La Franc-maçonnerie spéculative s’est développée dès le XVIIIe siècle. Avec un certain décalage dans le temps, la Thiérache a bénéficié de ce progrès n’étant pas ce pays isolé et inculte, seulement couvert de forêts et de cours d’eau que d’aucuns voyaient en elle. En effet, la Thiérache – zone frontière était traversé par des courants commerciaux (exportation des grains vers les Pays-Bas). Les productions agricoles et artisanales y abondaient : l’élevage des moutons, des chevaux, des bovins, le travail de la laine, du fer, du bois, du papier, la confection des briques. Les nombreux moulins hydrauliques fournissaient la force motrice. Les Thiérachiens étaient industrieux, actifs et ouverts sur l’extérieur (le mot thiérachien était même devenu un nom commun désignant un roulier).

À la fin du XVIIIe siècle, deux Loges du Grand Orient s’étaient implantées l’une à Guise et l’autre à Vervins.

  •   La Loge de Guise.

Elle a été créée au mois de février 1774, sous le patronage de la Loge de Saint-Jean à l’Orient de Saint-Quentin, et nommée La Franchise. C’était une Loge semi-ecclésiastique, composée lors de sa création de cinq clercs et de sept bourgeois dont plusieurs titulaires de charges du bailliage de Guise, parmi eux : Jean-Benoît Desmoulins, le père de Camille le futur propagateur de la Révolution Française.

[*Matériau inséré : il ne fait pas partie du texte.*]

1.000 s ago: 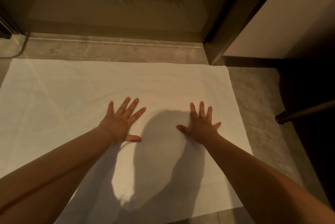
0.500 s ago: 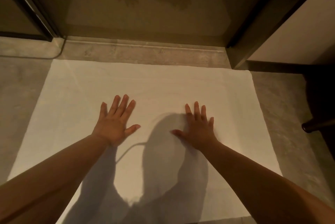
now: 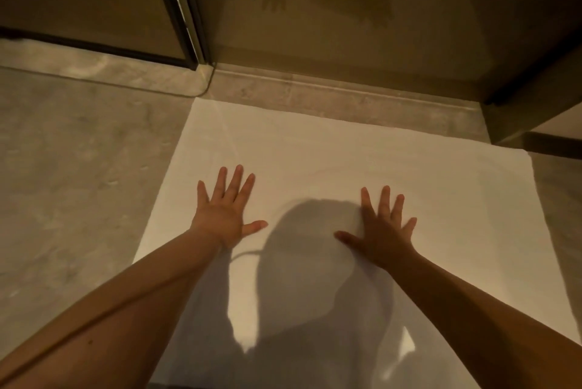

L’Atelier de la Loge était installé dans le couvent des minimes (un rameau des franciscains). Le Vénérable Maître de la loge était le père Charles François Cavennes, le supérieur de ce couvent qui deviendra plus tard curé constitutionnel de Guise. Charles-Pierre-Paul, marquis de Savalette de Langes aurait été le premier député de la loge au Grand Orient (comme il le fut pour de nombreuses loges).

  • La Loge de Vervins.

« Il fallut attendre une quinzaine d’années pour qu’une seconde Loge voie le jour en Thiérache : c’est celle de Vervins qui fut fondée le 24 janvier 1789, sous le titre distinctif de Saint-Jean les Amis Réunis et sous l’égide elle aussi de la Loge de Saint-Jean à l’Orient de Saint-Quentin. »Il fallut attendre une quinzaine d’années pour qu’une seconde Loge voie le jour en Thiérache : c’est celle de Vervins qui fut fondée le 24 janvier 1789, sous le titre distinctif de « les Amis Réunis » et sous l’égide elle aussi de la Loge de Saint-Jean à l’Orient de Saint-Quentin.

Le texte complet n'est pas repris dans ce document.